→ Collected material:
= = = = =

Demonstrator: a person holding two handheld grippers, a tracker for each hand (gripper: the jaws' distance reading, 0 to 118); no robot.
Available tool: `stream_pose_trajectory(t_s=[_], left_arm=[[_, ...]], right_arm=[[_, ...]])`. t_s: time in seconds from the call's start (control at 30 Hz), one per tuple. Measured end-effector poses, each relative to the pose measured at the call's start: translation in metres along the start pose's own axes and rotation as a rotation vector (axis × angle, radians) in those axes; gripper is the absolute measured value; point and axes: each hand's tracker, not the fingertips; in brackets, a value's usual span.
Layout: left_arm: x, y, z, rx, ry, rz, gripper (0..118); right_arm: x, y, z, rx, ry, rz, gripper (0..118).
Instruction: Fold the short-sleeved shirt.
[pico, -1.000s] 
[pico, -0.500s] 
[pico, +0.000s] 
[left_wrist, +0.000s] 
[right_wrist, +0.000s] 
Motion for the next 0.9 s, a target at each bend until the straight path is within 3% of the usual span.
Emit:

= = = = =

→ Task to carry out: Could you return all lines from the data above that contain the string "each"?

→ Problem solution:
Demonstrator: a person holding two handheld grippers, a tracker for each hand (gripper: the jaws' distance reading, 0 to 118); no robot.
Available tool: `stream_pose_trajectory(t_s=[_], left_arm=[[_, ...]], right_arm=[[_, ...]])`. t_s: time in seconds from the call's start (control at 30 Hz), one per tuple. Measured end-effector poses, each relative to the pose measured at the call's start: translation in metres along the start pose's own axes and rotation as a rotation vector (axis × angle, radians) in those axes; gripper is the absolute measured value; point and axes: each hand's tracker, not the fingertips; in brackets, a value's usual span.
Motion for the next 0.9 s, a target at each bend until the straight path is within 3% of the usual span.

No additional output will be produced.